A partir des critères donnés par la directive Habitats, faune, flore, un document d’orientation a été élaboré au niveau communautaire pour préciser la définition de l’état de conservation et comment l’évaluer. Le centre thématique européen protection de la nature et biodiversité a ensuite poursuivi le travail en élaboration des orientations méthodologiques pour l’évaluation.
A partir des critères donnés par la directive Habitats, faune, flore, un document d’orientation a été élaboré au niveau communautaire par le Centre thématique européen Conservation de la nature et biodiversité (CTE) et le groupe de travail scientifique Habitats.
Ce document (DocHab 04-03/03-rev3) contient la définition des concepts-clés mobilisés pour l’évaluation, et les grilles récapitulant les critères utilisés pour l’évaluation et leur combinaison. Il a été adopté en Comité Habitats le 20 avril 2005 et a donc valeur de référence pour l’évaluation. Il a ensuite été complété par un guide d’orientation méthodologique réalisé par le CTE.
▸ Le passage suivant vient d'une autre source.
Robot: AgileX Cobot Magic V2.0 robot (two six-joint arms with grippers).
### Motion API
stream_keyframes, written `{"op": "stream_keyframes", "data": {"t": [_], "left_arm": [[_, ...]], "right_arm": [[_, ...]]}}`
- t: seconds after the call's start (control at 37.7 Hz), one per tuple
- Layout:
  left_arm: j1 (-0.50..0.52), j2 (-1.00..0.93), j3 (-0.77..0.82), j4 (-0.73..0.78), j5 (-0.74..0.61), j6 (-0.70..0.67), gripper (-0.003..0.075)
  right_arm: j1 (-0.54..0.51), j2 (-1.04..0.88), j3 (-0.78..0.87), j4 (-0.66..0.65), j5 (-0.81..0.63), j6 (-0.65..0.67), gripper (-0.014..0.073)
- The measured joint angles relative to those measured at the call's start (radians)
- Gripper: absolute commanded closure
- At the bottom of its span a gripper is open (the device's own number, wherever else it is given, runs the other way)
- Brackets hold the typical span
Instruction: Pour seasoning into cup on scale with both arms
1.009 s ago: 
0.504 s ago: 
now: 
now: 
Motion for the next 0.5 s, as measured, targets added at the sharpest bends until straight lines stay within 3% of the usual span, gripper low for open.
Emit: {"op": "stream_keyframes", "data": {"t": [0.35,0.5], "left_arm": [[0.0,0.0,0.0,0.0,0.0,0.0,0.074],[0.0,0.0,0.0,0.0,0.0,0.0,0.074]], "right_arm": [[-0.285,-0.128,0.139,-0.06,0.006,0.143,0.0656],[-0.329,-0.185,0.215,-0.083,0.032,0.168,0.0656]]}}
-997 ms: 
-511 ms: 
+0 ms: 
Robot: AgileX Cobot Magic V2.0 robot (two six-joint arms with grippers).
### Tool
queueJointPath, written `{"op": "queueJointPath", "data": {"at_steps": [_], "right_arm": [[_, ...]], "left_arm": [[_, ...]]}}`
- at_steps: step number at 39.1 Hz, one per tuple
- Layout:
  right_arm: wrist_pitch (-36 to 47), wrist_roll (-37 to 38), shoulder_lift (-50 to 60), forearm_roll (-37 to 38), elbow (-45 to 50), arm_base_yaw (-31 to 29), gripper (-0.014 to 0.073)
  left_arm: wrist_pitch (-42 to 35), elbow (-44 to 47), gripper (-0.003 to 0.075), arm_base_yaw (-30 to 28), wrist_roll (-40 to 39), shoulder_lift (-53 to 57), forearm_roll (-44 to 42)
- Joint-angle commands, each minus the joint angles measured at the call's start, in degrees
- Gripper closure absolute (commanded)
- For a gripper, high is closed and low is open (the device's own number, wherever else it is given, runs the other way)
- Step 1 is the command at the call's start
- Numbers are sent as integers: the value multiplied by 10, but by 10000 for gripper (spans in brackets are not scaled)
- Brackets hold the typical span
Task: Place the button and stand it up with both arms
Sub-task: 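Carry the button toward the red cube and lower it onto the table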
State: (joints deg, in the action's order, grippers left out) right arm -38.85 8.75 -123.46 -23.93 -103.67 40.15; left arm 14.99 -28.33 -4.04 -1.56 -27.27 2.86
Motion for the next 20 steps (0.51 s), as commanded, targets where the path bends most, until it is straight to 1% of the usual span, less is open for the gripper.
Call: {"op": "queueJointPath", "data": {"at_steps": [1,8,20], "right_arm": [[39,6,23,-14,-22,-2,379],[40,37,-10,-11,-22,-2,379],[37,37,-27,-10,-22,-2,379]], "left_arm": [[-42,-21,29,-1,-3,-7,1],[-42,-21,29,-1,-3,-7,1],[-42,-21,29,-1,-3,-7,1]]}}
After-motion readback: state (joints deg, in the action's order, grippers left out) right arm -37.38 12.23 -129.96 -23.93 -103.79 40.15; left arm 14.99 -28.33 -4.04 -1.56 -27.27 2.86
Pour la France, un guide méthodologique a été élaboré par le Muséum national d’histoire naturelle en cohérence avec les travaux du CTE, il constitue la déclinaison française des documents communautaires présentés ci-dessus. Au niveau national, pour chaque habitat et espèce d’intérêt communautaire, une fiche d’évaluation doit être réalisée ; elle comporte un volet national ainsi que des grilles à renseigner pour chacun des domaines biogéographiques où l’habitat/espèce est présent qui permettent de conclure sur l’état de conservation de l’habitat/espèce dans le domaine biogéographique considéré. Le format des grilles d‘évaluation communautaires pour l’exercice de 2007 est présenté en intégralité en annexe du guide méthodologique du MNHN. Les grilles utilisées pour la première évaluation de 2007 pourront si besoin est être amenées à évoluer à l’issue l’exercice, cependant les principaux critères d’évaluation sont fixés par la directive elle-même (cf point précédent).
Les champs à renseigner concernent :
pour les espèces, l’évolution de l’aire de répartition, des effectifs des populations et de la surface de l’habitat d’espèce ainsi qu’une estimation des pressions et des menaces subies,
pour les habitats, l’évolution de l’aire de répartition, et de la surface de l’habitat ainsi qu’une estimation de l’état de conservation des espèces typiques, de l’état des structures et fonctions spécifiques et des pressions et menaces subies.
L’évaluation s’appuie sur une comparaison de ces paramètres-clés4 avec des valeurs de référence qui correspondent, pour chaque paramètre concerné, au seuil au-delà duquel une viabilité à long terme de l’espèce ou de l’habitat est assurée. Les valeurs de référence doivent être estimées à partir d’un raisonnement scientifique en se basant sur les meilleures données et connaissances disponibles. Les tendances d’évolution sont également prises en compte.
Pour chaque habitat ou espèce, l’état de conservation est ainsi alors évalué pour chaque domaine biogéographique concerné, selon l’un des trois niveaux suivants : • favorable • défavorable inadéquate • défavorable mauvais.
Pour certains habitats/espèces, pour lesquels le niveau de connaissance est insuffisant, il est possible pour l’instant de juger comme « inconnu » l’état de conservation.
La méthodologie détaillée pour renseigner les champs des grilles d’évaluation communautaire est présentée dans le guide méthodologique rédigé par le Muséum national d’histoire naturelle.